It's a strange thought to contemplate- that maybe someone you hardly know, who you simply small talk with really appreciates you paying them the time of day.
But sometimes just a smile can send someone up to the top from the bottom of the pile. Sure, some people would say it's love, but our definitions of love are all so different, all so unique that it can easily get confused with something that it's not.

To this I wont explain, for my words could get twisted into ways I never intended them to be. I'll simply leave that topic with that.


I sighed, closing my book and setting down my pen, only to have my fingers tap nervously at the desk, my eyes falling to my watch, willing time to go faster and get this eighth period pit of a place over with.
I needed that bell to ring so I could rush home and pick up the one thing I truly loved.
I grabbed my pen again along with my books, holding onto them as a definite beat of some made-up song played in my head- the chords and beat repeating in my ears and coming out my pen like someone had turned up the sound to a never-ending ocean wave.
The whole day had seemed to drag on as my head was already full of so much junk I knew there was only one way to clear it.

The bell sounding off key caused my song to be put on pause abruptly as I jumped out of my seat and raced out the door.
Today was not a day to pause.
Today was a day to power walk.

My black and white low-top converse shoes quickly lead me upstairs to my locker, as with a quick 'Excuse me', I was in the middle of two guys that were in the same grade as me- our lockers so close together that it didn't allow us much space.
I didn't mind it at all, however, the guys there were pretty cool, and actually knew their manners.

Huzzah for that my friend, Huzzah for that.

But I barely had enough time before my locker was closed and I was on my way down the stairs, once again music playing in my endless voided mind.

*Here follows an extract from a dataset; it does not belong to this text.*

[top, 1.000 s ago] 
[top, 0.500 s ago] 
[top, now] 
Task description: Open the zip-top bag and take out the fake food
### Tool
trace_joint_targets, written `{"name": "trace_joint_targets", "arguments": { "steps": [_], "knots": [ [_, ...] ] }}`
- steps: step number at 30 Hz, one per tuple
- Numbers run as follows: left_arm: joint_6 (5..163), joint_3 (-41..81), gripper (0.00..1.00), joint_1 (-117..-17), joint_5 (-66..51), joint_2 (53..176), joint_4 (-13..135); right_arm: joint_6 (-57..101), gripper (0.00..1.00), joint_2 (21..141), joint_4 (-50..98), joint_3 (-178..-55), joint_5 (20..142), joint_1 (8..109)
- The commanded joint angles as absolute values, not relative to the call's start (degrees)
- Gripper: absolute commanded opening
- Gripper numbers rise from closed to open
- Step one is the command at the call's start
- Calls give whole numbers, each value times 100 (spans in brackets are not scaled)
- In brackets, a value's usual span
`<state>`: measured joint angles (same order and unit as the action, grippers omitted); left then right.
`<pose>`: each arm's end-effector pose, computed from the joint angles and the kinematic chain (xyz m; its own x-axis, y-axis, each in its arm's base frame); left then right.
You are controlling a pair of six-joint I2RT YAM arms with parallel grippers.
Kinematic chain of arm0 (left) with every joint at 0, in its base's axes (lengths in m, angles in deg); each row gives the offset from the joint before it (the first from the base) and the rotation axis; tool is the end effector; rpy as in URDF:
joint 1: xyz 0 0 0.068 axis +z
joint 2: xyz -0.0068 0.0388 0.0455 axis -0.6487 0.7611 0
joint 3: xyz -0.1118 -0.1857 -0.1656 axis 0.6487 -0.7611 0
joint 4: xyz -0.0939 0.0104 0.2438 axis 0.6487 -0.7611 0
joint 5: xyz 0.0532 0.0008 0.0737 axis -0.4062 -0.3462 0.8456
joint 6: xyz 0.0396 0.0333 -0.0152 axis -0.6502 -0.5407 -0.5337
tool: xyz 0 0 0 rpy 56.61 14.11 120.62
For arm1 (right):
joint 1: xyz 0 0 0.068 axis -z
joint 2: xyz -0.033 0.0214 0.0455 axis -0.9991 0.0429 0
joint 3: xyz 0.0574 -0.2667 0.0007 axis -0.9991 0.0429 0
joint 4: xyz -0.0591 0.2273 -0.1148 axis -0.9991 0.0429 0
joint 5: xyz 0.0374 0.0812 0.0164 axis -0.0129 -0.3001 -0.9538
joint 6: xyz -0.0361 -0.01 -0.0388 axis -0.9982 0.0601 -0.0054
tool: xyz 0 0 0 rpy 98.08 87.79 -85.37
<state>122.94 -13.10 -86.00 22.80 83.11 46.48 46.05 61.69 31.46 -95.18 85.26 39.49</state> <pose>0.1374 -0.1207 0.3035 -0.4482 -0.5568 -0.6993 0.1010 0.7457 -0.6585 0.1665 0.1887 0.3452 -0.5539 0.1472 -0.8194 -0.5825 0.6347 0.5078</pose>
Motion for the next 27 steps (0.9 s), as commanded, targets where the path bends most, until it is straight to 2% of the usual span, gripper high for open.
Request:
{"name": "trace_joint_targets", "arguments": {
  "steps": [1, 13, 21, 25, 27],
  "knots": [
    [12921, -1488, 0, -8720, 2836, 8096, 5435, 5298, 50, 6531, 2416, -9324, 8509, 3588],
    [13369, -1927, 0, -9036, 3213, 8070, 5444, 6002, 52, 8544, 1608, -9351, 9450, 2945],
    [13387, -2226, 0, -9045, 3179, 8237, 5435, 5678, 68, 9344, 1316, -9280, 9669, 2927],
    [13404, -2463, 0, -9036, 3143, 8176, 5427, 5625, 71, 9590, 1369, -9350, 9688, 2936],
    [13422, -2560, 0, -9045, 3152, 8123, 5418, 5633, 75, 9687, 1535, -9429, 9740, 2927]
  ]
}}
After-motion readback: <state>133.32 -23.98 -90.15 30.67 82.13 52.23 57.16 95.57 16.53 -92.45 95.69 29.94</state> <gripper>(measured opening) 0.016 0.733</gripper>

In a flash, I was out the door and on the sidewalk- and then, a lot later than I wanted, walking into my house.

As if I was a robot, I let my messenger bag full of all the things I needed to get out of my head fall to the ground, not even bothering to take off my shoes as I raced down a small flight of stairs, and into the garage, taking a small turn, a close of the door, and another flight of stairs to my sanctuary.
I paused at the bottom of the stairs, my one hand resting on the railing.
I breathed in deeply, letting a satisfied smile cross my face before I slowly walked over to my little corner, three old friends greeting me.

I picked up the first one- a junior Yamaha acoustic, just small enough for my ten year old hands at the time I had started. But now sitting down with it, blowing some dust off it's hollow body, and playing a few blues scales with my fifteen year old fingers I couldn't help but chuckle as I missed a fret, only to have my F fall sharp.
The wood felt so worn and old, yet so familiar as I played some simply chords-D, G, C, D7- over and over, the warm acoustic sound forming from the old strings echoing off the walls of the room, reminding me of some old times I hadn't thought of in a long time.
I let the last chord ring, smiling sentimentally before placing back on it's stand, it seeming to be a lot happier than it had been moments before.

My hands picked up the next one- a dark blue and black Ibanez electric acoustic with a cream trim that I had gotten at thirteen. This one also had some dust, though not as much as the first, as it's full sized body seemed so strange in my hands after handling the other.
But my fingers soon began to explore the frets, a few jazz scales and chords singing out from it's shell, the strings purring with a feeling of pure comfort. The smooth neck allowed me to go up the frets easier than the other as I stopped at the seventh, playing a E7+9, though I was only half conscience of it at the time. My fingers were doing all the work, allowing my brain to kick back and enjoy the show.
My fingers stopped moving after it had let that last A minor chord play it's worth, causing my eyes to slowly open, a content sigh passing my lips as I set it carefully on it's stand, the strings calling me to come back, though I had to ignore it so I could pick up one last one.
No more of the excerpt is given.